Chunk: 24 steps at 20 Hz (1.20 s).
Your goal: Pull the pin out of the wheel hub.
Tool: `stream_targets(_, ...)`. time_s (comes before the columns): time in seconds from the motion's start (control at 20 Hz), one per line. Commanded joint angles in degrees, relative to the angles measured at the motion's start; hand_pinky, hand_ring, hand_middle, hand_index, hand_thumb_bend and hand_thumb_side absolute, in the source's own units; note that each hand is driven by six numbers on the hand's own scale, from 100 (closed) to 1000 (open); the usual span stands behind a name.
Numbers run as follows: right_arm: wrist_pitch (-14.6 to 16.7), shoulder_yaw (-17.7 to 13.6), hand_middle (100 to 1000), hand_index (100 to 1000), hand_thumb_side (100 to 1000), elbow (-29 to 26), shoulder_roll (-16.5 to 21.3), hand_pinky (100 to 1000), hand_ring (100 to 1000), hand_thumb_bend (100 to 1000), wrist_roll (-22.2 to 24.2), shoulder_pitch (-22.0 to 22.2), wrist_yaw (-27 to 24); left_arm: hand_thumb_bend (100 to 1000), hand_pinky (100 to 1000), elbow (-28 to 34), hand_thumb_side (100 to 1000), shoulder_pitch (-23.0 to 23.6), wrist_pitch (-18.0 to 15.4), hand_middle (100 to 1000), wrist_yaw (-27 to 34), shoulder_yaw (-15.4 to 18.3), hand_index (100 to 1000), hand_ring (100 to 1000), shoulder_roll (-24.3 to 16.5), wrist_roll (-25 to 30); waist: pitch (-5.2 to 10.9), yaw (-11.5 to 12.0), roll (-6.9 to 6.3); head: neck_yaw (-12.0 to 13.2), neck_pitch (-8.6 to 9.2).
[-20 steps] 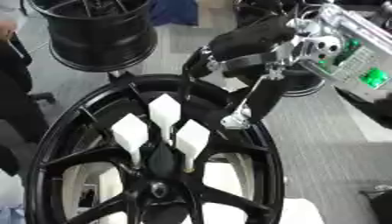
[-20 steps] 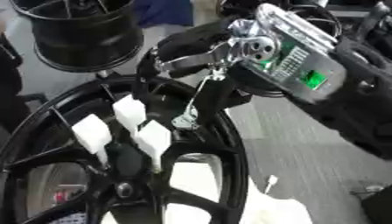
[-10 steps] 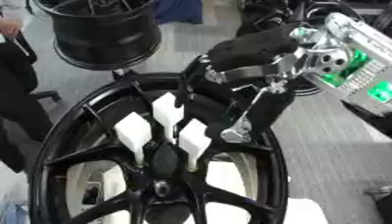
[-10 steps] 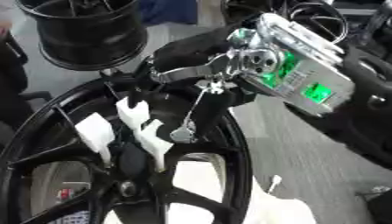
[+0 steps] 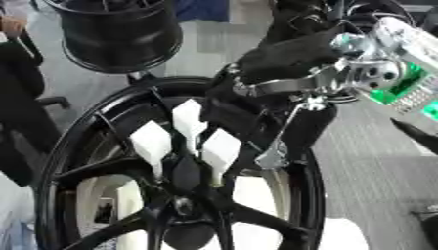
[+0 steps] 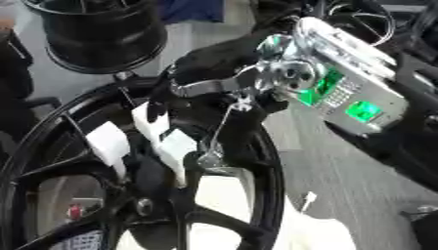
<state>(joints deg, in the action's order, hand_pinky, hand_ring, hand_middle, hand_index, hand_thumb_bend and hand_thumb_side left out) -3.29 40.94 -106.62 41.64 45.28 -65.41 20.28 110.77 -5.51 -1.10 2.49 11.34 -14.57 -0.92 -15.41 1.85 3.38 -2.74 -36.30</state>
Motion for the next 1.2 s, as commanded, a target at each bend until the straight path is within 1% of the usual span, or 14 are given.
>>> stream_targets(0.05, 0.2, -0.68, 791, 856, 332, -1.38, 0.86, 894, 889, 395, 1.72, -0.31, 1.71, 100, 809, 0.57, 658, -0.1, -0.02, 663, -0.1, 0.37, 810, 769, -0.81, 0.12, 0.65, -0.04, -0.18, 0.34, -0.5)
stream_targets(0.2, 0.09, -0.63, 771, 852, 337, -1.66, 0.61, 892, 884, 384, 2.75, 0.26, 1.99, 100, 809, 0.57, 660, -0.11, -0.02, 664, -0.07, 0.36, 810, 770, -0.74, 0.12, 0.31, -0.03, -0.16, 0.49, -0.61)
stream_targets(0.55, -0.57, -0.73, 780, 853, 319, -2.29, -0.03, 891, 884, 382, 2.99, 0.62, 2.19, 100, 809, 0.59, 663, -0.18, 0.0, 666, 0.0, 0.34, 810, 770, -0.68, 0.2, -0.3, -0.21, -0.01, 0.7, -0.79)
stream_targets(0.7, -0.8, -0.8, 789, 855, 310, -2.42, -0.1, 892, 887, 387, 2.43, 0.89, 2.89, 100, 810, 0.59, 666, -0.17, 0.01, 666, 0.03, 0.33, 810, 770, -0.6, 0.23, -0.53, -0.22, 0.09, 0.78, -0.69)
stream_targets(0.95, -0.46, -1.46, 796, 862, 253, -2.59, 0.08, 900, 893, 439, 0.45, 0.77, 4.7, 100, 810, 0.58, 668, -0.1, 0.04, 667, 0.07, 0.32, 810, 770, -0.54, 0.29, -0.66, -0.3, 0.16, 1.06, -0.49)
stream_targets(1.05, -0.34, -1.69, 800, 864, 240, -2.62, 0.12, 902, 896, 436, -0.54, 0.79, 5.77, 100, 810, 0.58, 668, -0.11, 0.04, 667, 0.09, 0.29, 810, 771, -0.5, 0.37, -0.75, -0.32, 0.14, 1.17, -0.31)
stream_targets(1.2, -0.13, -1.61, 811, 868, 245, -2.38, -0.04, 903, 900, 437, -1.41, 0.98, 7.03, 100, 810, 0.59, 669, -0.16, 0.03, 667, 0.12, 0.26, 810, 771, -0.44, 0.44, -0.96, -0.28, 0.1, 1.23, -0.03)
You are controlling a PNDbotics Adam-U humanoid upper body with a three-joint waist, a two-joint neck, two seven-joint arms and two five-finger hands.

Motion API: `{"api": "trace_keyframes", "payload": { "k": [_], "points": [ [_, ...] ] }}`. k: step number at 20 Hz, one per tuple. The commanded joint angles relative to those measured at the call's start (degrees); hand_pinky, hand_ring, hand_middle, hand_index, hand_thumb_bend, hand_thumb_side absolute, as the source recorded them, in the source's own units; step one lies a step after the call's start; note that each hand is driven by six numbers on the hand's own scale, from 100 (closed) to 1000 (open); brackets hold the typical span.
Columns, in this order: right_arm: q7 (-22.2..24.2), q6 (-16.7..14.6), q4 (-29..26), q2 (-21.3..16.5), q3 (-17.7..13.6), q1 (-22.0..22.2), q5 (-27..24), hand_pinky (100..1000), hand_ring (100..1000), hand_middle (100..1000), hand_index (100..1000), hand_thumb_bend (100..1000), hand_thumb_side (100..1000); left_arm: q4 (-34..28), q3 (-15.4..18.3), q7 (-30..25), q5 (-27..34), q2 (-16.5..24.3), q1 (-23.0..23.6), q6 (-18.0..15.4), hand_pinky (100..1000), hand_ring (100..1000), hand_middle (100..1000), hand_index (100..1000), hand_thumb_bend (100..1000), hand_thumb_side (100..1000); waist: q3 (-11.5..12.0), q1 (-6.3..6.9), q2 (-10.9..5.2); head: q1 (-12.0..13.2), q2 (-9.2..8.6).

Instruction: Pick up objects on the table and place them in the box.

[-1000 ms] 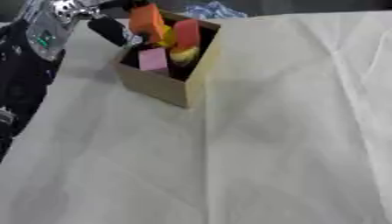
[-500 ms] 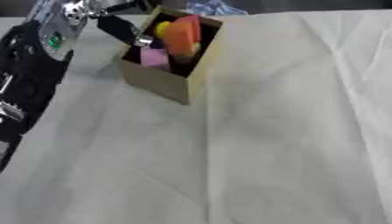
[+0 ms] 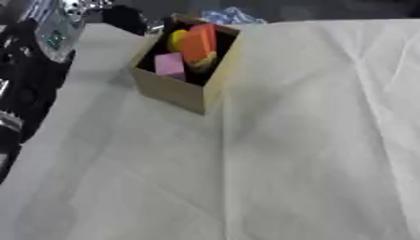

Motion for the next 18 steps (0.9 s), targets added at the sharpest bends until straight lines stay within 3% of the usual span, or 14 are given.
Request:
{"api": "trace_keyframes", "payload": {
  "k": [1,5,9,12,18],
  "points": [
    [0.2,-0.4,-0.8,-0.4,-0.1,-1.7,-0.6,884,796,706,797,100,611,-13.0,2.4,9.2,8.0,3.3,3.4,4.5,836,740,729,822,352,628,0.4,-0.21,-1.63,-0.6,0.39],
    [0.5,-0.7,-0.8,0.9,0.2,-3.2,-0.6,885,801,712,798,100,608,-32.7,5.6,24.7,24.0,5.0,14.6,11.2,837,740,722,824,353,622,1.3,-0.52,-1.94,-1.9,0.79],
    [0.5,-0.8,-0.8,1.9,0.1,-3.8,-0.2,887,810,723,803,100,605,-48.2,9.7,36.2,35.8,3.8,26.0,13.9,833,731,717,837,364,635,2.0,-1.12,-2.0,-3.1,0.57],
    [0.5,-1.0,-0.8,2.6,0.1,-3.8,0.0,888,813,726,805,100,613,-51.6,11.7,40.5,40.1,2.4,32.3,11.9,830,722,708,833,369,632,2.3,-1.63,-2.12,-3.9,0.4],
    [1.7,-0.5,-0.8,6.0,-0.2,-4.3,-0.5,891,824,739,815,100,643,-52.1,13.7,40.6,42.9,-2.2,40.7,7.4,826,708,694,819,350,640,2.8,-2.18,-2.5,-4.7,-0.28]
  ]
}}
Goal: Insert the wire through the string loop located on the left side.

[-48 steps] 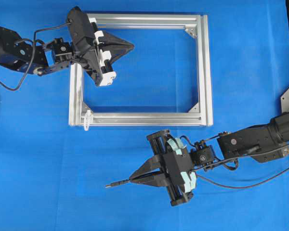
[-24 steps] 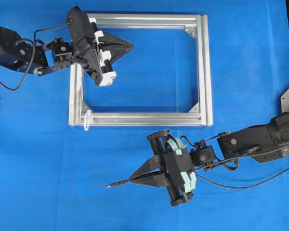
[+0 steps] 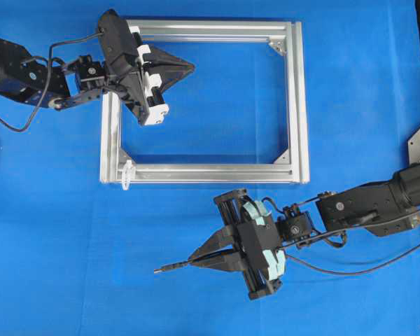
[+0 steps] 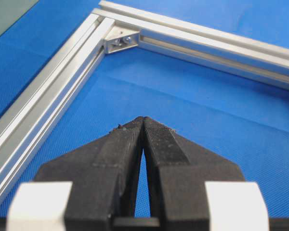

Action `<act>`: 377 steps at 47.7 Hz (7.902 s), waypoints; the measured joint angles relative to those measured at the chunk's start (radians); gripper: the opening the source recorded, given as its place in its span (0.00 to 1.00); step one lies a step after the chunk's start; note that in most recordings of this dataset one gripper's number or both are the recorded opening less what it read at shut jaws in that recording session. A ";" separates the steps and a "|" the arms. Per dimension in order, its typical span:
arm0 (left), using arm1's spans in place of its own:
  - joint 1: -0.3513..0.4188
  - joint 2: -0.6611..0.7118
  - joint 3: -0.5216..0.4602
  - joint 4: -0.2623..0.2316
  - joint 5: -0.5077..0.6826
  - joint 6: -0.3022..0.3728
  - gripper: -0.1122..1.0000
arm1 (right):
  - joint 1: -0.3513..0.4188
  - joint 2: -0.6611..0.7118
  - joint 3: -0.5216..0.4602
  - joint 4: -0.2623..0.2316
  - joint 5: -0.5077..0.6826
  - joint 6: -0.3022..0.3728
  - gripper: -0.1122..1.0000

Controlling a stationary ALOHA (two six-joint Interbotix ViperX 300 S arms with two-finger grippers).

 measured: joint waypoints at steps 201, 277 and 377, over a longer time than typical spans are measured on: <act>0.000 -0.002 -0.002 0.003 0.000 -0.009 0.10 | -0.278 0.156 -0.115 -0.008 0.017 -0.051 0.12; -0.006 -0.304 0.330 0.005 -0.005 -0.014 0.10 | -0.287 0.285 -0.310 -0.008 0.095 -0.055 0.12; -0.426 -0.736 0.584 0.005 0.229 -0.023 0.92 | -0.288 0.285 -0.310 -0.006 0.098 -0.054 0.12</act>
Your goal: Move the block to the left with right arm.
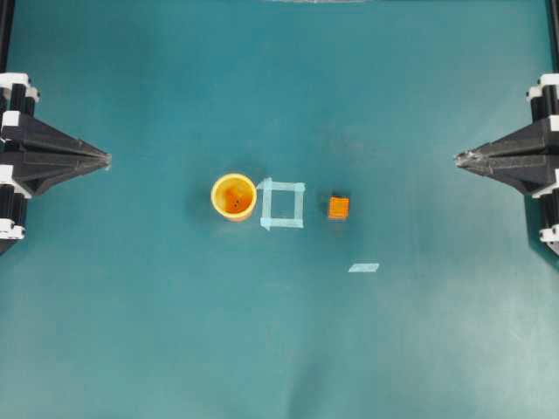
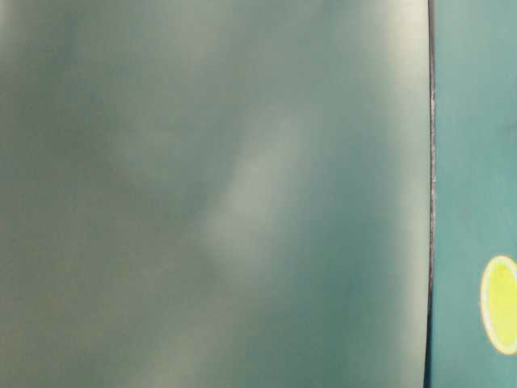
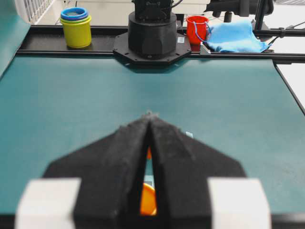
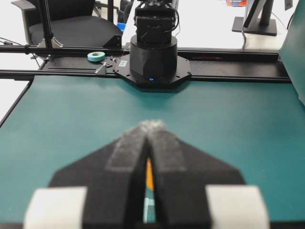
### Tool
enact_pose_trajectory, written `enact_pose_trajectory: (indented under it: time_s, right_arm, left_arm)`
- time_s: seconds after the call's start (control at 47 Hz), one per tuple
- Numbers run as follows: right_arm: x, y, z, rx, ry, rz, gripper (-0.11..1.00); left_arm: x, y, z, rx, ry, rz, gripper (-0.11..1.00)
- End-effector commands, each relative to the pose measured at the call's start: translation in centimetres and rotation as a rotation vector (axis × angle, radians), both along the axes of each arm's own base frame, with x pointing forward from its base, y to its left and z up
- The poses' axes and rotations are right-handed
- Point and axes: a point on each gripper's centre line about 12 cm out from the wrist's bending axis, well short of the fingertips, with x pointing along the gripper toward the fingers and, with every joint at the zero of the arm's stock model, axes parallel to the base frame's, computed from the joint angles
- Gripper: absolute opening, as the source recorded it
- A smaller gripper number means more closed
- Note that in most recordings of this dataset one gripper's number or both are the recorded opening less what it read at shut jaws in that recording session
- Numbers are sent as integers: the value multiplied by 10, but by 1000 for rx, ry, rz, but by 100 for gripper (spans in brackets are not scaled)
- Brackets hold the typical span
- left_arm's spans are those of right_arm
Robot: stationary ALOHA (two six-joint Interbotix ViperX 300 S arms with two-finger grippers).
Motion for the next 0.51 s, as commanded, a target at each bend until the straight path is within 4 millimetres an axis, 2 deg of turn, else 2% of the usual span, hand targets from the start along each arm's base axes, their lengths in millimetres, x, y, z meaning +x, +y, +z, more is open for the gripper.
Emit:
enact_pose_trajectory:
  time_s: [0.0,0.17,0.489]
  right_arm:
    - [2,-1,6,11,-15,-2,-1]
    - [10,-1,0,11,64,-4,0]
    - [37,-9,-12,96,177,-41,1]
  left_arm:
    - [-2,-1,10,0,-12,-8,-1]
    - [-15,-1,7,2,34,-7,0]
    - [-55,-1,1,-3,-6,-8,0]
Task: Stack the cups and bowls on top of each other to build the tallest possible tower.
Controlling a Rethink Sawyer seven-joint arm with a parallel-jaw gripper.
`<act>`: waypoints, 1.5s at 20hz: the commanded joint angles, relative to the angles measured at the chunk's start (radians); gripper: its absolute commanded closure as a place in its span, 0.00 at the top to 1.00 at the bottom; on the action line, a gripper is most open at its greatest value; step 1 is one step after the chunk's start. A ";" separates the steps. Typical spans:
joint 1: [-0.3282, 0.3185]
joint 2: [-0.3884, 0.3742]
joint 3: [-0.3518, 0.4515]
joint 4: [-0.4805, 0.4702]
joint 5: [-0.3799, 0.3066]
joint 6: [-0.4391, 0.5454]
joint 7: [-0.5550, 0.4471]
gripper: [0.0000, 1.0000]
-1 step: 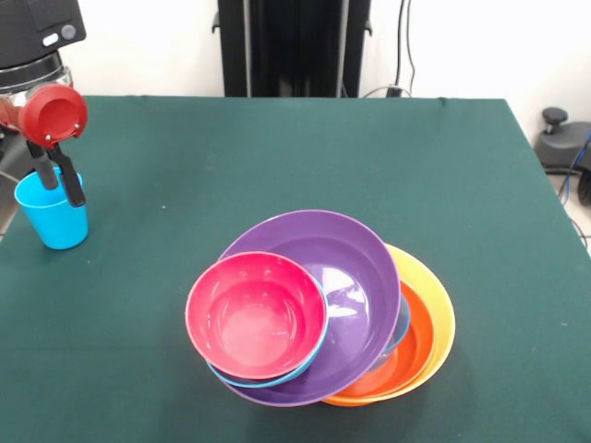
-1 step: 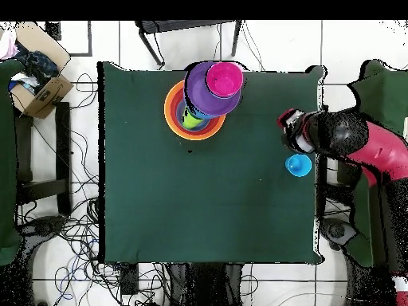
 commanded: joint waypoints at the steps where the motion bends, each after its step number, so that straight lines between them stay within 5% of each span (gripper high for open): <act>1: 0.007 0.057 0.038 0.053 -0.074 -0.023 -0.221 1.00; 30: -0.047 0.150 0.018 0.060 -0.221 -0.080 -0.250 1.00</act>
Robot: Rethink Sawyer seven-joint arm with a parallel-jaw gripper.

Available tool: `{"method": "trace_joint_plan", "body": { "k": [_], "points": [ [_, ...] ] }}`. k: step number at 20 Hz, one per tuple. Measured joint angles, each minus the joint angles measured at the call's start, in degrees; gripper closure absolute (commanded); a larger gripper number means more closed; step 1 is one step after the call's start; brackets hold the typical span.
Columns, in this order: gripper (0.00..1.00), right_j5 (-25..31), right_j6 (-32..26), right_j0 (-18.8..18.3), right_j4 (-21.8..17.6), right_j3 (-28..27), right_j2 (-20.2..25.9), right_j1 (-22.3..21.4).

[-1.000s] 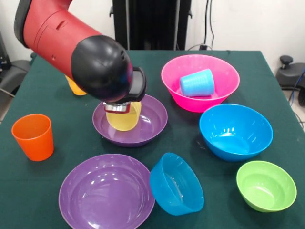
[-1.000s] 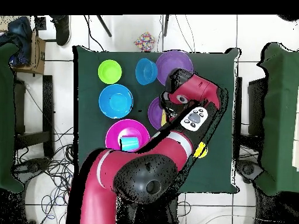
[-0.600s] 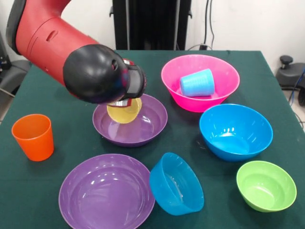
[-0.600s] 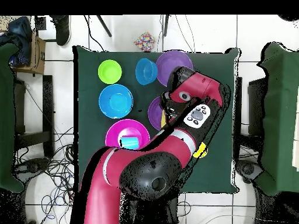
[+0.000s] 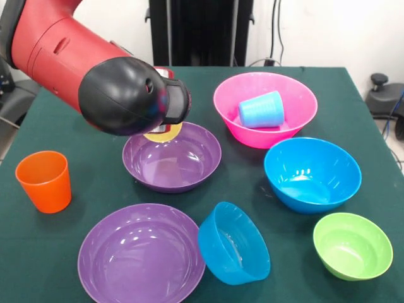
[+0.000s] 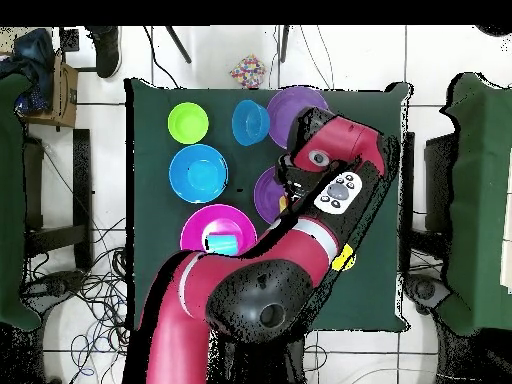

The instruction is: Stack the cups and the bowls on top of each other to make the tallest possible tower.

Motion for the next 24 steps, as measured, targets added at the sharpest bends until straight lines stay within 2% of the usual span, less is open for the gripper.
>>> {"method": "trace_joint_plan", "body": {
  "k": [7, 18, 22, 24],
  "points": [
    [1.0, -1.32, 0.0, 0.47, -0.02, 0.02, -0.52, -0.37],
    [1.0, -15.18, 0.0, 3.37, -0.01, 0.84, -0.51, -4.46],
    [1.0, -21.36, 0.0, 5.12, -0.04, 4.04, -0.49, -8.55],
    [1.0, -22.76, 0.0, 5.75, -0.06, 5.51, -0.48, -10.33]
  ]
}}
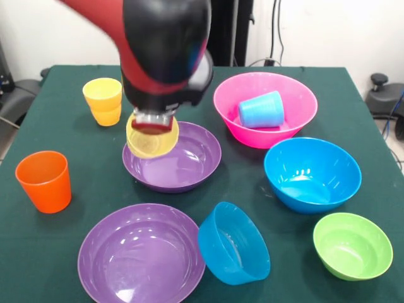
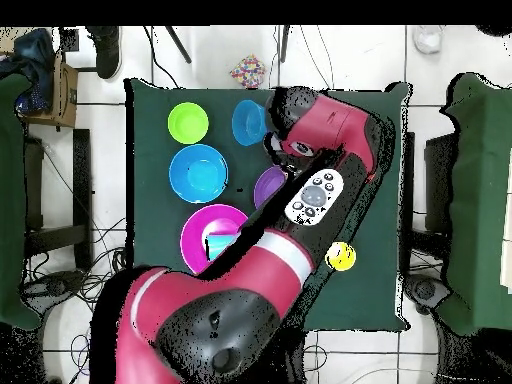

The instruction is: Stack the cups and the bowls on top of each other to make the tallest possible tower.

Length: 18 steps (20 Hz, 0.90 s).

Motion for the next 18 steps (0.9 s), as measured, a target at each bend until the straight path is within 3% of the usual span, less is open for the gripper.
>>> {"method": "trace_joint_plan", "body": {
  "k": [11, 15, 18],
  "points": [
    [1.0, -2.14, 0.0, 2.85, 0.34, 7.94, 0.62, -10.47],
    [1.0, -7.2, 0.0, 3.17, 0.44, 10.88, 2.29, -13.54],
    [1.0, -16.94, -0.02, 2.61, 0.32, 14.39, 6.03, -16.27]
  ]
}}
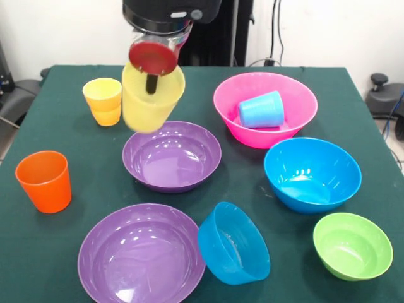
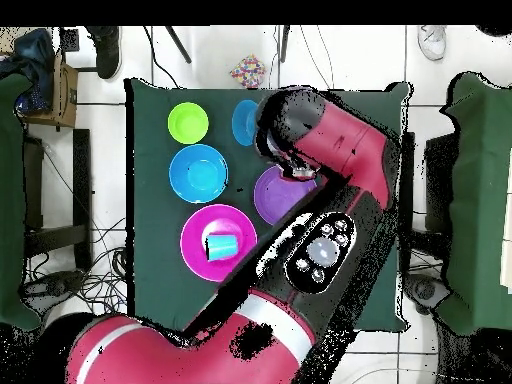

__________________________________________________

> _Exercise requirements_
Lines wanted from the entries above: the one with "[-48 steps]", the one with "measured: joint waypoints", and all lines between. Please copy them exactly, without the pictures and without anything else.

> _Solution to this exercise_
[-48 steps] 
[-24 steps] 
[+0 steps] 
[+0 steps] 

Action `<act>`: 377 steps at 47.7 Hz (7.902 s), waypoints; the measured joint angles relative to those measured at the chunk's start (radians); gripper: the opening the source recorded, given as its place in its span (0.00 to 1.00); step one lies a step after the chunk's start; note that in most recordings of this dataset one gripper's number or both are the recorded opening less what it read at shut jaws in that recording session. A ";" separates the steps and a "|" the arms. Per dimension in order, its typical span:
arm0 (left), using arm1's spans in place of its own:
  - joint 1: -0.3513..0.4188
  - joint 2: -0.6611..0.7118
  - joint 3: -0.5216..0.4602
  - joint 4: -0.2623..0.2316
  - joint 5: -0.5077..0.6826
  - joint 6: -0.3022..0.3728
  - gripper: -0.1122..1.0000
arm1 (right):
  - joint 1: -0.3513..0.4188
  - joint 2: -0.6611..0.7118
  - joint 3: -0.5216..0.4602
  - joint 4: -0.2623..0.2316
  - joint 5: -0.5077..0.6826
  - joint 6: -0.3022..0.3728
  - gripper: -0.1122..1.0000

Controlling a stationary ALOHA (two six-joint Interbotix ViperX 300 S arms with two-finger grippers).

 measured: joint waypoints at steps 201, 277 and 377, over a longer time than typical spans are measured on: <act>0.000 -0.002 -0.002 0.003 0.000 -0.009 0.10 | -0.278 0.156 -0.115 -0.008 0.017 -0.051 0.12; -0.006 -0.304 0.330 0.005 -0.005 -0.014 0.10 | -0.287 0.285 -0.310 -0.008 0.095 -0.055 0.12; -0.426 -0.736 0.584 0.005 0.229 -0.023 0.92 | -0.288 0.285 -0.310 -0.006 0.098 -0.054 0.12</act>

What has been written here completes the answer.